ACTIVITY.
The line containing "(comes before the" marks the end: output every line of the data up to it, and that line too, exactly as written.

STORED DATA.

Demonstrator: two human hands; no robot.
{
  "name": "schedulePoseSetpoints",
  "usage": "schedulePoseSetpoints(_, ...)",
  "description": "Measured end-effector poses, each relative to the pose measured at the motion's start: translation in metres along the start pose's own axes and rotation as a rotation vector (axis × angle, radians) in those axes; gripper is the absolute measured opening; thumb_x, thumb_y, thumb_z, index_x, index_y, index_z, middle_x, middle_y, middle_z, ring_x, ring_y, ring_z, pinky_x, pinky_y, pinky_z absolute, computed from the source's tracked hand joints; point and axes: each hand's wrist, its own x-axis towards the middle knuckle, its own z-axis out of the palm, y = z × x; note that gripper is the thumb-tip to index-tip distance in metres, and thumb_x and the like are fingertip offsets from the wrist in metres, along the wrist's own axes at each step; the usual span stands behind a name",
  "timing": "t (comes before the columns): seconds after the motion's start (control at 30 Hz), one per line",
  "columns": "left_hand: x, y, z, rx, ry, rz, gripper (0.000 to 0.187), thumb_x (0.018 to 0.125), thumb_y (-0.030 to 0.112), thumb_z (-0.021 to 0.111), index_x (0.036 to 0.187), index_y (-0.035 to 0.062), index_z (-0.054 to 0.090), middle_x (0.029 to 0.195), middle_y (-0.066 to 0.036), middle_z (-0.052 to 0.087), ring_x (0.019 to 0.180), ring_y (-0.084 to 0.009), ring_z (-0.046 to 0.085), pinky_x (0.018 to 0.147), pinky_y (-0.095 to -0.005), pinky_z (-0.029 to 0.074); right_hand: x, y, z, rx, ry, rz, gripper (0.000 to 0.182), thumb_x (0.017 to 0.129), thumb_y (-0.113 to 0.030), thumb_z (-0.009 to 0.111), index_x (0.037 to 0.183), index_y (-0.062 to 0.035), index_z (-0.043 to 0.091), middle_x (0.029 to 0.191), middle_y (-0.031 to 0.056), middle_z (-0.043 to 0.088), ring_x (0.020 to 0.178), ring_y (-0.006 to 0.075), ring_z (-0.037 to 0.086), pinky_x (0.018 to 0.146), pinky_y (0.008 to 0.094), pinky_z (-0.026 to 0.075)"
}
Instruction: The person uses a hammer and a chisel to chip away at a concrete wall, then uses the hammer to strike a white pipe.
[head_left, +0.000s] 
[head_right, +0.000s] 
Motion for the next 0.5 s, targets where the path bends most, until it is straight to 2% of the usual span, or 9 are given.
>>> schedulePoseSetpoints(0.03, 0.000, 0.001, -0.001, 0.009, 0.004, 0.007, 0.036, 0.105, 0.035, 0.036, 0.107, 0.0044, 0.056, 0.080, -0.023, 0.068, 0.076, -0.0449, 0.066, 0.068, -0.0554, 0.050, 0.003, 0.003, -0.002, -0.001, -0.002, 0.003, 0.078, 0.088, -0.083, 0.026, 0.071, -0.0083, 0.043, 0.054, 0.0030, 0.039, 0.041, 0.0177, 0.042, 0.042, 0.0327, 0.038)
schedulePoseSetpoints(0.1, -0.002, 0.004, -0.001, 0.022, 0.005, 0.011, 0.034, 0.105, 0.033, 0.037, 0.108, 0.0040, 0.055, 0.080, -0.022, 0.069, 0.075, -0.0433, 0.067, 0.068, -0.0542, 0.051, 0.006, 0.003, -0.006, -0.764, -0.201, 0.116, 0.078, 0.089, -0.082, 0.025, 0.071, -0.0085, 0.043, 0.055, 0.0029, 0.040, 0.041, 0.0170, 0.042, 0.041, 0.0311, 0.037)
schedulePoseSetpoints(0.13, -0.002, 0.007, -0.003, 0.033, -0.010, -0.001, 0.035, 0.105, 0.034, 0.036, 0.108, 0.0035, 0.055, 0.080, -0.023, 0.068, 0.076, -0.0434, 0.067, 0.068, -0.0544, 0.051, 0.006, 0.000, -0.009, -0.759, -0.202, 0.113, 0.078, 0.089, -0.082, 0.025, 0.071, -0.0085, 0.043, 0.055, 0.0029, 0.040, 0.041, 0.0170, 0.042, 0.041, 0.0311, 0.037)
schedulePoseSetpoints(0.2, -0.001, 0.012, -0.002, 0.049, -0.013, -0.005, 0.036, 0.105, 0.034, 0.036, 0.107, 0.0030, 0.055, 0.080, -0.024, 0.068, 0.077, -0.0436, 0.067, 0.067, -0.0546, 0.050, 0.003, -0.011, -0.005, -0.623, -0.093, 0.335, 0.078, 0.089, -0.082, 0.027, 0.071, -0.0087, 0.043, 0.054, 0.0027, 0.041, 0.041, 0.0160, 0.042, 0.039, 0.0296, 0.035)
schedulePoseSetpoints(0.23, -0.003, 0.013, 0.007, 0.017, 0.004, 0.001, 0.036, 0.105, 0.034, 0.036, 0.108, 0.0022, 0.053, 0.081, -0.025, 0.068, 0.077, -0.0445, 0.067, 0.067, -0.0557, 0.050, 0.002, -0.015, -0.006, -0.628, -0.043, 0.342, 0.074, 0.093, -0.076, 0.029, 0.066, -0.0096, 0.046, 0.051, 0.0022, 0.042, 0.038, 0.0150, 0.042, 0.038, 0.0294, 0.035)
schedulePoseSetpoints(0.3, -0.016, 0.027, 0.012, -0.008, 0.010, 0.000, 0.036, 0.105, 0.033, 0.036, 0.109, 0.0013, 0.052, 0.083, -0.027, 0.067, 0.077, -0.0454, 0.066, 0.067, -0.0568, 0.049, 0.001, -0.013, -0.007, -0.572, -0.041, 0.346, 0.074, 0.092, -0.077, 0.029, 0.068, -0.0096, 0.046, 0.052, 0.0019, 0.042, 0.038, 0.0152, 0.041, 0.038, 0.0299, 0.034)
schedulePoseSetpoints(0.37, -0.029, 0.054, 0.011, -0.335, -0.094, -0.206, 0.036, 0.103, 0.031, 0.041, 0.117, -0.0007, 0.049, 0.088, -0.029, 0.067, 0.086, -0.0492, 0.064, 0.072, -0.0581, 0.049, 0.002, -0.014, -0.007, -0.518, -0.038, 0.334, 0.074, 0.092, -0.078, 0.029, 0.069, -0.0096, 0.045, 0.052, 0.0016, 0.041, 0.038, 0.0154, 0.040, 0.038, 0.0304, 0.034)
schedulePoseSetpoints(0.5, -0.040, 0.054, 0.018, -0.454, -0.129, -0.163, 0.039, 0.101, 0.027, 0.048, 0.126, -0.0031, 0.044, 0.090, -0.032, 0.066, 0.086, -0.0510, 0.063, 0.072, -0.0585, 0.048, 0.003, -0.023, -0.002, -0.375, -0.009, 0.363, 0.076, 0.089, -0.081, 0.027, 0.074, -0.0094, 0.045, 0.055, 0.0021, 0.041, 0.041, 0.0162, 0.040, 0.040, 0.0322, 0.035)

SOLUTION TO THE PROBLEM.
Demonstrator: two human hands; no robot.
{
  "name": "schedulePoseSetpoints",
  "usage": "schedulePoseSetpoints(_, ...)",
  "description": "Measured end-effector poses, each relative to the pose measured at the motion's start: translation in metres along the start pose's own axes and rotation as a rotation vector (axis × angle, radians) in those axes; gripper is the absolute measured opening; thumb_x, thumb_y, thumb_z, index_x, index_y, index_z, middle_x, middle_y, middle_z, ring_x, ring_y, ring_z, pinky_x, pinky_y, pinky_z absolute, computed from the source's tracked hand joints; point and axes: each hand's wrist, its own x-axis towards the middle knuckle, its own z-axis out of the palm, y = z × x; note that gripper is the thumb-tip to index-tip distance in metres, and thumb_x and the like are fingertip offsets from the wrist in metres, along the wrist's own axes at each step; the usual span stands behind a name",
  "timing": "t (comes before the columns): seconds after the motion's start (control at 30 Hz), one per line",

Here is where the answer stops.